Medieval hilltop villages with baroque churches, their chimes echoing across piazze doused in evening sunlight, olive groves and vineyards rolling towards the Adriatic, the chirp of cicadas and distant laughter

Umm

Have Tuscany’s €1 homes saved Italy’s rural dream?

Not much Adriatic around Tuscany.

18 thoughts on “Not so much”

  1. To be fair, I live on the Channel coast and if I look south east, I am pointing ‘towards’ the Adriatic.

    Also India.

  2. The Other Bloke in Italy

    The distant laughter must be coming from another country. It is too bloody hot here to be amused.

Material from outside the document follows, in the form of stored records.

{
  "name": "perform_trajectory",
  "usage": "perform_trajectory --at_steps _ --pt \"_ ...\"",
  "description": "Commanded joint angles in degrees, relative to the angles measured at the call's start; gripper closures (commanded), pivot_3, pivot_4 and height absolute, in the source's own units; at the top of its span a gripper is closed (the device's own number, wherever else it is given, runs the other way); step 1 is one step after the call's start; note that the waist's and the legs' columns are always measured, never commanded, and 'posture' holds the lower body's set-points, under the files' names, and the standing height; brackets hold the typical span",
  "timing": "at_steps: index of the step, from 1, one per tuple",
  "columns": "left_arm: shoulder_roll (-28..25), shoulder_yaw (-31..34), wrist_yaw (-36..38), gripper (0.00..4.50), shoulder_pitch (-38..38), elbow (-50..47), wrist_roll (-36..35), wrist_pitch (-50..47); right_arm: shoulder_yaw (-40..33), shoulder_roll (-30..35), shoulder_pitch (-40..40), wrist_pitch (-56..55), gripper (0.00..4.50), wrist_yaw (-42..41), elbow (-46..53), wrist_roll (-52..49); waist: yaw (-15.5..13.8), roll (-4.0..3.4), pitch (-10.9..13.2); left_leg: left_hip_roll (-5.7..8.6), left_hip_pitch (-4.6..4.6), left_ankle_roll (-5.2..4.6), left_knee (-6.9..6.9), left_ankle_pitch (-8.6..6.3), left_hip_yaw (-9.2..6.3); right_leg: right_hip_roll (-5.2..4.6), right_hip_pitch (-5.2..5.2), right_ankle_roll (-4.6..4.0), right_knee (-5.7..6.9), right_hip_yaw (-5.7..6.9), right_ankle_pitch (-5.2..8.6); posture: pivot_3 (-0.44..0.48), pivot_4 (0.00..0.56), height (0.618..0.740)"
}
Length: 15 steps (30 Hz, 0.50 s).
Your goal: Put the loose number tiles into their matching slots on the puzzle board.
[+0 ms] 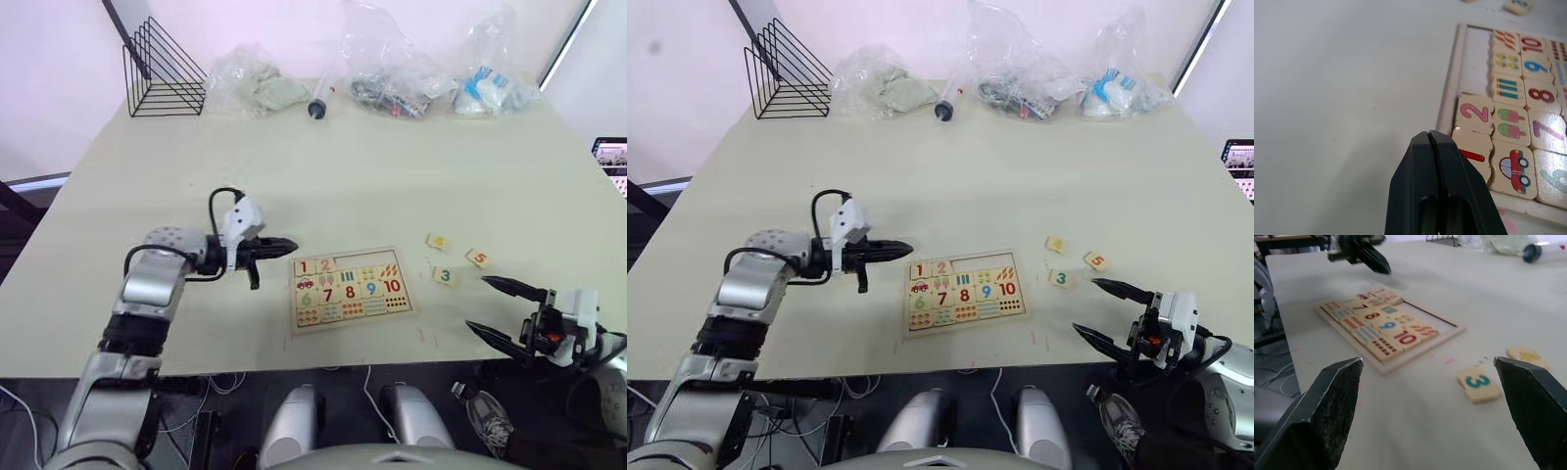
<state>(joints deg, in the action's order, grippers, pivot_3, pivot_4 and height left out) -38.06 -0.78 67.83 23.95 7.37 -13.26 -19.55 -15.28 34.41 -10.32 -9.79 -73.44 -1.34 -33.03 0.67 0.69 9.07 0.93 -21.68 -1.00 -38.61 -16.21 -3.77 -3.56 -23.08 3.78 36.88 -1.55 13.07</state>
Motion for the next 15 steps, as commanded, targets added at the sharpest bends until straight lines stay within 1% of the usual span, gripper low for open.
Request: perform_trajectory --at_steps 1,5,6,8,10,11,14,15 --pt "-0.6 5.3 -2.4 4.47 -4.7 -5.5 -4.5 -1.6 -3.0 1.3 0.1 0.4 0.0 0.1 -0.4 -1.3 0.0 0.0 0.0 -0.02 0.02 0.0 0.02 0.0 0.01 0.0 0.0 0.0 0.0 -0.01 0.0 0.0 0.15 0.74" --pt "0.0 10.6 -4.8 4.47 -12.0 -10.1 -8.8 -1.4 -4.2 2.0 0.3 0.3 0.0 0.7 -2.4 -0.5 0.0 -0.01 0.0 -0.07 0.02 0.0 0.03 0.0 0.02 0.0 0.0 -0.01 0.0 -0.01 0.0 0.0 0.15 0.74" --pt "0.1 11.7 -5.4 4.24 -13.8 -11.2 -9.8 -1.9 -4.4 2.2 0.4 0.2 0.0 1.1 -2.8 -0.1 0.0 -0.01 0.0 -0.08 0.04 0.01 0.04 0.0 0.04 -0.03 0.0 -0.01 0.0 -0.03 0.0 0.0 0.15 0.74" --pt "-0.1 13.9 -6.5 3.62 -17.8 -13.3 -10.9 -1.8 -5.3 2.4 -0.2 0.3 0.0 1.6 -3.3 -0.2 -0.1 -0.02 0.0 -0.08 0.04 0.01 0.07 0.0 0.04 -0.04 0.0 -0.01 -0.01 -0.02 0.0 0.0 0.15 0.74" --pt "-0.3 16.1 -7.6 2.69 -21.4 -14.5 -11.4 -1.0 -6.3 2.5 -0.8 1.0 0.0 2.1 -3.4 -0.8 -0.1 -0.02 0.0 -0.07 0.05 0.01 0.09 -0.01 0.06 -0.08 0.0 -0.01 -0.02 -0.03 0.0 0.0 0.15 0.74" --pt "0.1 17.8 -8.4 2.49 -23.2 -15.3 -11.9 -0.1 -6.9 2.7 -1.3 1.3 0.0 2.1 -3.5 -1.0 -0.2 -0.02 0.0 -0.07 0.06 0.01 0.1 -0.01 0.06 -0.08 0.0 -0.01 -0.03 -0.03 0.0 0.0 0.15 0.74" --pt "-0.6 22.0 -7.3 0.88 -29.8 -16.4 -13.1 2.5 -8.8 3.1 -2.2 1.0 0.0 2.9 -4.4 -0.6 -0.1 -0.03 0.0 -0.1 0.07 0.01 0.16 -0.01 0.1 -0.09 -0.01 -0.03 -0.05 -0.05 0.0 0.0 0.15 0.74" --pt "-0.7 23.4 -7.3 0.43 -31.3 -16.5 -13.8 2.6 -9.2 3.2 -2.5 1.0 0.0 3.0 -4.7 -0.5 -0.1 -0.03 0.0 -0.1 0.09 0.01 0.18 -0.01 0.12 -0.1 -0.01 -0.03 -0.05 -0.06 0.01 0.0 0.15 0.74"
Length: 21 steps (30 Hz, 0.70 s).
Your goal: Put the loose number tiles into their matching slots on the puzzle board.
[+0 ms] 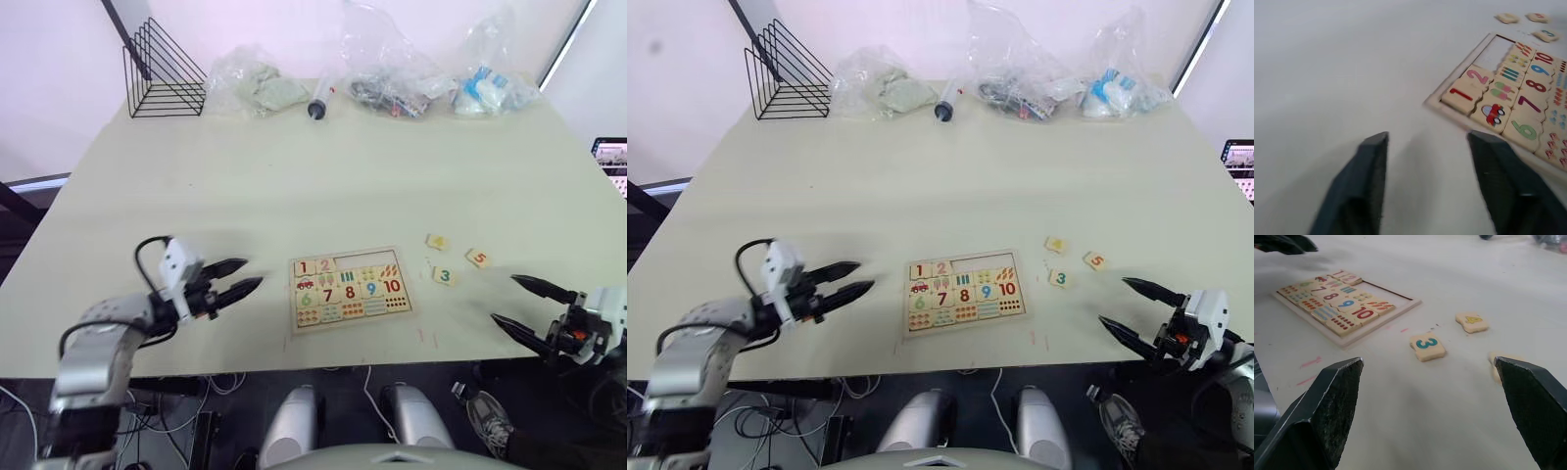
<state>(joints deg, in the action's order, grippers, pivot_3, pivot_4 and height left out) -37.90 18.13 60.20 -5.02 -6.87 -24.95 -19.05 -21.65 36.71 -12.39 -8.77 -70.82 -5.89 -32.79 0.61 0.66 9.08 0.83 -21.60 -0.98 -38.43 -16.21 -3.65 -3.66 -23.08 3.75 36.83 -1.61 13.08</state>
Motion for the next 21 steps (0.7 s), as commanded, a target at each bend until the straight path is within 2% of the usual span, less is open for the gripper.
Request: perform_trajectory --at_steps 1,8,21 --pt "-0.9 5.5 0.0 0.03 -3.4 -2.3 -2.6 2.4 -3.1 1.0 -0.6 -0.1 0.0 0.3 -0.5 -0.8 0.0 0.0 0.0 0.0 0.01 0.0 0.0 0.0 0.0 0.0 0.0 0.0 0.0 0.0 0.0 0.0 0.15 0.74" --pt "0.9 9.7 -0.9 0.03 -10.1 -3.4 -4.4 5.8 -4.9 2.0 -1.7 -0.6 0.0 -2.6 -5.2 -1.1 -0.3 0.0 0.0 0.0 0.01 0.0 0.0 0.0 0.07 -0.02 0.01 -0.01 -0.04 0.01 0.01 0.0 0.15 0.74" --pt "2.3 9.3 -3.1 0.03 -14.5 -4.5 -3.9 10.7 -5.0 3.8 2.6 -4.9 0.0 -6.7 -13.6 1.1 0.0 -0.01 0.0 -0.01 0.03 0.0 0.0 0.0 0.14 0.0 0.02 -0.15 -0.05 -0.01 0.09 0.0 0.15 0.74"
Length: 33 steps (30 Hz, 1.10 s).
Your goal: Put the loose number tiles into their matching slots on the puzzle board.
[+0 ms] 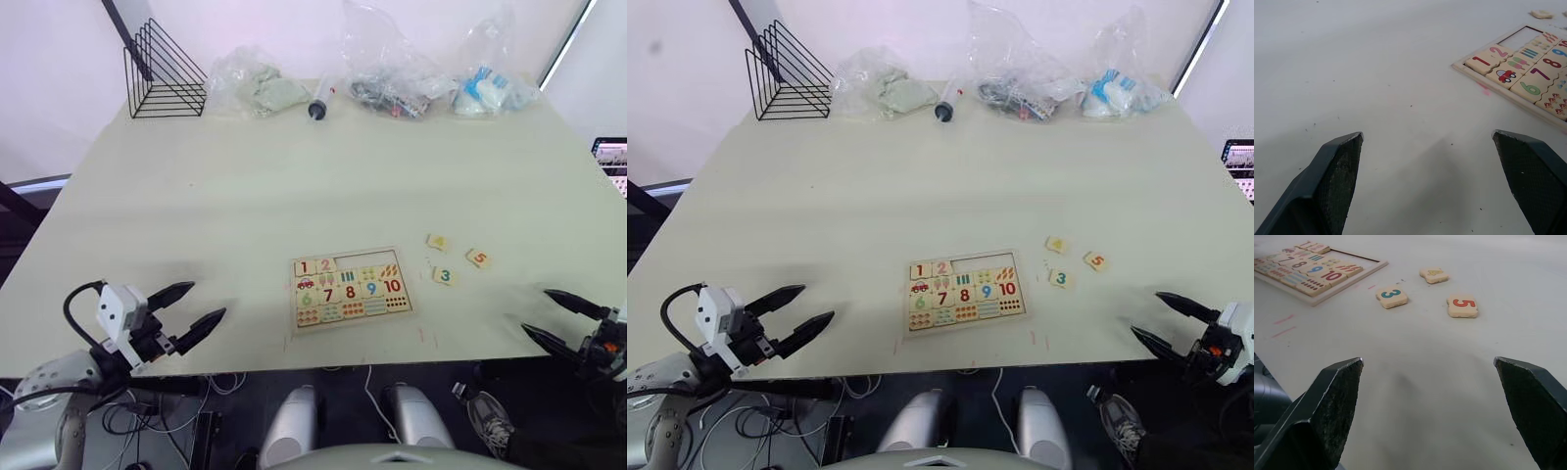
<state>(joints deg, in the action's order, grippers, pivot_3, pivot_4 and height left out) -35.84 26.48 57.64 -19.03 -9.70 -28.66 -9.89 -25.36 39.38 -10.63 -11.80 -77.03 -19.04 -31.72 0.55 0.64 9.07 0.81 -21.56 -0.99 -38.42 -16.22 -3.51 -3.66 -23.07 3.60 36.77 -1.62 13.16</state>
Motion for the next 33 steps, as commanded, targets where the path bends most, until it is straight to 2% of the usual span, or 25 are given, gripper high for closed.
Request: perform_trajectory --at_steps 1,16,33 --pt "0.4 0.8 -0.8 0.03 -0.6 -1.7 -0.2 1.8 -1.3 1.1 1.1 -2.1 0.0 -0.5 -0.8 0.2 0.0 0.0 0.0 0.0 0.0 0.0 0.0 0.0 0.01 0.0 0.0 0.0 0.0 0.0 0.0 0.0 0.15 0.74" --pt "0.4 -2.1 -1.5 0.03 1.3 -0.7 0.4 3.9 -0.7 0.0 2.1 -7.0 0.0 -1.0 -1.7 1.4 0.1 -0.01 0.0 0.0 0.01 0.0 0.0 0.0 0.0 0.01 0.01 0.01 0.0 0.0 -0.01 0.0 0.15 0.74" --pt "0.0 -3.8 -1.4 0.03 2.9 1.0 1.0 5.4 -0.9 -0.2 2.3 -5.8 0.0 -0.8 -0.2 0.2 0.1 0.0 0.0 0.0 0.02 0.0 0.0 0.0 0.03 0.01 0.01 0.02 -0.01 -0.03 -0.01 0.0 0.15 0.74"
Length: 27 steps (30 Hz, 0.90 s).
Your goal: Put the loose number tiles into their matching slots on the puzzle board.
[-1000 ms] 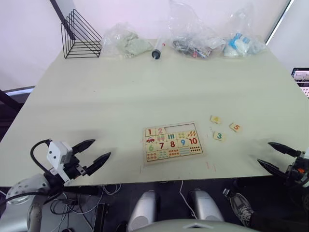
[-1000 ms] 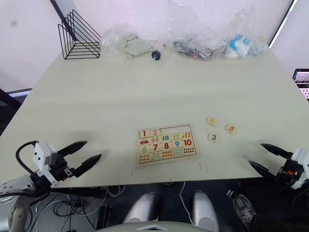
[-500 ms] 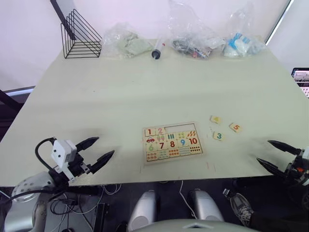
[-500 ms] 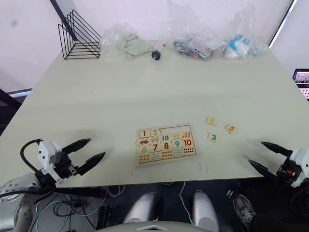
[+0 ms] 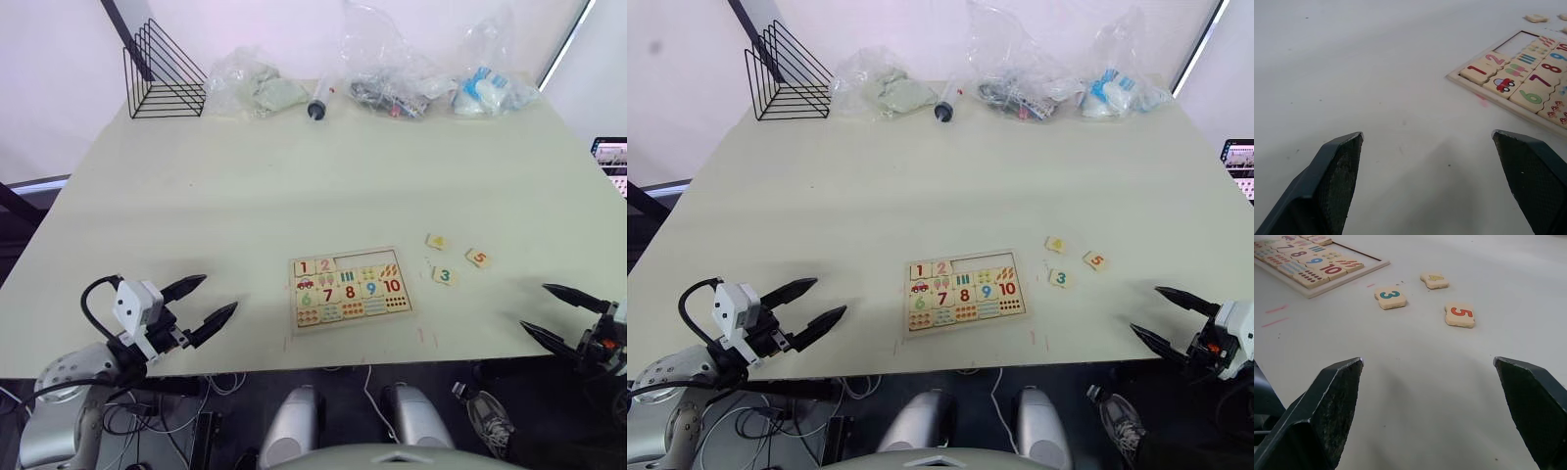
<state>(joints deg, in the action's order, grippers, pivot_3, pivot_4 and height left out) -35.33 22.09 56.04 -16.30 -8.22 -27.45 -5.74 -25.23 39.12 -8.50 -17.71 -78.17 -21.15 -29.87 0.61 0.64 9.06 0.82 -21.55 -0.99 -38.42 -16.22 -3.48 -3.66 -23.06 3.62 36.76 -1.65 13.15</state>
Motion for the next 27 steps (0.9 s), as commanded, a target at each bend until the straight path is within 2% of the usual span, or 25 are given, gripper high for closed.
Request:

    I wish I could sleep until September…

  3. Baroque churches in medieval villages? Baroque C17th to early C18th. Tuscany’s actually famous for it’s renaissance architecture. The heavily ornamented baroque style did originate in Italy. But village churches? They knocked down the old ones & rebuilt?

  4. Have Tuscany’s €1 homes saved Italy’s rural dream?

    Oh, at that price I’ll take half a dozen.

  5. £1 homes in Tuscany?! That’s the south & Sicily. I actually considered the idea at one time. Until I found out how far off the beaten track these places were. And some of the conditions of purchase. Don’t remember any in Tuscany. Bloody expensive place to buy peasants’ hovels.

  6. Tuscany is tremendous – in May and September, at least.

    Anecdote: we were walking in hills above Florence and I noticed an old stone incorporated into a wall. Hello, thinks I, that’s not Latin carved on it. And those aren’t Greek letters either. Bloody Hell, that must be an Etruscan inscription!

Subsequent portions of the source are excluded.